In the evenings, at home, Maggie enjoys catching up with her husband during dinner time and wraps up her days with reading about topics she encountered during her shift. On days she is able to come home by 5:30 or 6 p.m., she goes for a run around campus, hikes at a nearby trail or park, does yoga or tries out new recipes. She also takes ballroom dancing lessons with her husband not only for “great bonding time” and “good exercise” but also “adventure.” Hobbies like these are important to Maggie. Yoga, for example, helps her “focus on the ‘now’ and cultivate inner peace.” And she says travel – watching sunset at a volcanic summit, paying respects at the Fushimi Inari Shrine, visiting the World Expo in Shanghai or exploring the ruins of Chichen Itza – leaves her “amazed with the wonders of the world.”

Hobbies are important for another reason, too: life balance.

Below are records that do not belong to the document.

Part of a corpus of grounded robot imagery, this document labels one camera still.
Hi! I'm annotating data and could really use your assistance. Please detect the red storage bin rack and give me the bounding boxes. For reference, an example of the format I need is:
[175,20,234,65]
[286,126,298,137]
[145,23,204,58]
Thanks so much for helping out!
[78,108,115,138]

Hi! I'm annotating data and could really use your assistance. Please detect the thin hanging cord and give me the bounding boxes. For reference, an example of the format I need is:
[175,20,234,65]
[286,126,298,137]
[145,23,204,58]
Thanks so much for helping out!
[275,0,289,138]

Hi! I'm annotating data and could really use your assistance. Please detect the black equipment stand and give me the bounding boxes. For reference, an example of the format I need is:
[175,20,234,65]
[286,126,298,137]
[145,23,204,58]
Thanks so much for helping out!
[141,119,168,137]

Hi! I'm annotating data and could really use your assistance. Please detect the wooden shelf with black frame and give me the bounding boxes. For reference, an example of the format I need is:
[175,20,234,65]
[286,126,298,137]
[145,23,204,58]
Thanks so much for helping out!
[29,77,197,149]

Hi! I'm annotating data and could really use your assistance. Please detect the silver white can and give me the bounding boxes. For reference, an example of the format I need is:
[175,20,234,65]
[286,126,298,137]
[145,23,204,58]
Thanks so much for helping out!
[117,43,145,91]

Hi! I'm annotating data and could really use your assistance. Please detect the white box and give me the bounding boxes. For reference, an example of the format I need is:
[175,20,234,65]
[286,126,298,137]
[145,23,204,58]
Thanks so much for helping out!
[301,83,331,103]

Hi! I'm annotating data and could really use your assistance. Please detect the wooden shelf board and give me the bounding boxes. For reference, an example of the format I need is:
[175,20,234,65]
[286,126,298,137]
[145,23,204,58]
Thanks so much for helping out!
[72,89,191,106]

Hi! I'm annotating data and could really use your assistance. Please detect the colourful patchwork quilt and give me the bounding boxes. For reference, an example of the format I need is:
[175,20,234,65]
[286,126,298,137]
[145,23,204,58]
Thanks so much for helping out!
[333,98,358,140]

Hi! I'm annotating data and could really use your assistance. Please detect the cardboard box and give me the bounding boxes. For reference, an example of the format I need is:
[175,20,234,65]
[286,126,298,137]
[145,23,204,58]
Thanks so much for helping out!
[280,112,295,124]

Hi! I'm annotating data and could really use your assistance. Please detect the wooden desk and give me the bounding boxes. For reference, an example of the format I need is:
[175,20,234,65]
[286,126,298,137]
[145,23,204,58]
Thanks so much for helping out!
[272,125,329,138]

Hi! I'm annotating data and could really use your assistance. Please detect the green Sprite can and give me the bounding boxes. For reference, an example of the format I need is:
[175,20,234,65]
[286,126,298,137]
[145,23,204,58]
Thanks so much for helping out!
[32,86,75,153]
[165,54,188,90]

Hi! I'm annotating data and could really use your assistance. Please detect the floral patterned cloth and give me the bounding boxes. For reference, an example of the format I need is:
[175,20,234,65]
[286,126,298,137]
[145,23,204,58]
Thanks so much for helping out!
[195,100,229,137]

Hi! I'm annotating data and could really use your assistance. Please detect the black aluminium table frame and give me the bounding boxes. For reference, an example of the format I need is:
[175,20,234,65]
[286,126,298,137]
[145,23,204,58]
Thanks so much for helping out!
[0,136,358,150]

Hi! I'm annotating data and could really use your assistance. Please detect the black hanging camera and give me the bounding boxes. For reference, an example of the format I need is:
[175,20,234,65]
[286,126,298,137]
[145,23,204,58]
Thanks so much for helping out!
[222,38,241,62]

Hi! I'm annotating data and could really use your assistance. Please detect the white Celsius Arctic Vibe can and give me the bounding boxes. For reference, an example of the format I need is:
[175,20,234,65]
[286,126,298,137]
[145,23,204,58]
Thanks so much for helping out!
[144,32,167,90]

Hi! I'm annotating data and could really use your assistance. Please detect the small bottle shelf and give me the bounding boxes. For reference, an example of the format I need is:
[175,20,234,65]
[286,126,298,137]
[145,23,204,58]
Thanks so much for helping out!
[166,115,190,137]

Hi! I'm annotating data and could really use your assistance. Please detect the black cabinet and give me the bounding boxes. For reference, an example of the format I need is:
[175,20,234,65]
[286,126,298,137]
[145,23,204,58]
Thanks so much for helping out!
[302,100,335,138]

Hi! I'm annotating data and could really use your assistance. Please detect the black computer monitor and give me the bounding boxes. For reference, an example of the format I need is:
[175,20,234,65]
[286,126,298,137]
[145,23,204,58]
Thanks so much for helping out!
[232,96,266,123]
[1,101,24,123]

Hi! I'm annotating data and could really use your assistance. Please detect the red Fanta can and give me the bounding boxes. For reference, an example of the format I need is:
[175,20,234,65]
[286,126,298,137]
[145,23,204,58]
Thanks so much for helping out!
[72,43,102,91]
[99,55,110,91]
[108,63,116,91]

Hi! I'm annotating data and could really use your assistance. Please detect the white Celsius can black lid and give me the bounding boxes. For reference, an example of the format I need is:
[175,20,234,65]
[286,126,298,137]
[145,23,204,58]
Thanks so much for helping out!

Maggie says, “Stanford stands for innovation and inspiration to me, and I want to be a part of this culture. I also want to live in a place that is just breathtakingly beautiful with plenty of things to do. Residency is busy, so achieving work-life balance can be a challenge sometimes. I cannot overestimate how important it is to my essential wellbeing as a physician (to avoid burnout) and as a person to live so close to the people I love, the beautiful nature with hiking trails, beaches and wine country and quirky San Francisco just a train ride away.”

Residency is just the beginning, and I am looking forward to a whole lifetime of healing, learning and teaching ahead.

Maggie was born in China and came to the US as a teenager. She grew up mostly in Texas, met her husband there and attended undergrad at the University of Texas at Austin. Maggie initially thought she wanted to be a pharmacist, and so after two years of undergraduate studies, she went to pharmacy school for an additional four years. While in pharmacy school, she decided she wanted to go into medicine. She says, “I would go to pharmacy classes during the day, work as a pharmacist intern at a compounding pharmacy in the evening or weekends and complete prerequisites [for med school] at night.” She stayed in Texas for medical school, earning her MD at UT Southwestern Medical Center in Dallas, and chose Stanford for residency both because her family moved to the Bay Area and because she wanted a program with ample research opportunity and strong clinical experiences in cardiology and hematology/oncology.

Coming from pharmacy into medicine informs Maggie’s sensibility about her work. She says, “I did not practice as a pharmacist, but I hope that my pharmacy background will help me become a better physician. I certainly am a strong advocate in a multidisciplinary approach to more comprehensive patient centered care.” Besides, Maggie believes in the journey. “It’s just like the road to Hana,” she says, “where it is all about journey not destination. Residency is just the beginning, and I am looking forward to a whole lifetime of healing, learning and teaching ahead.”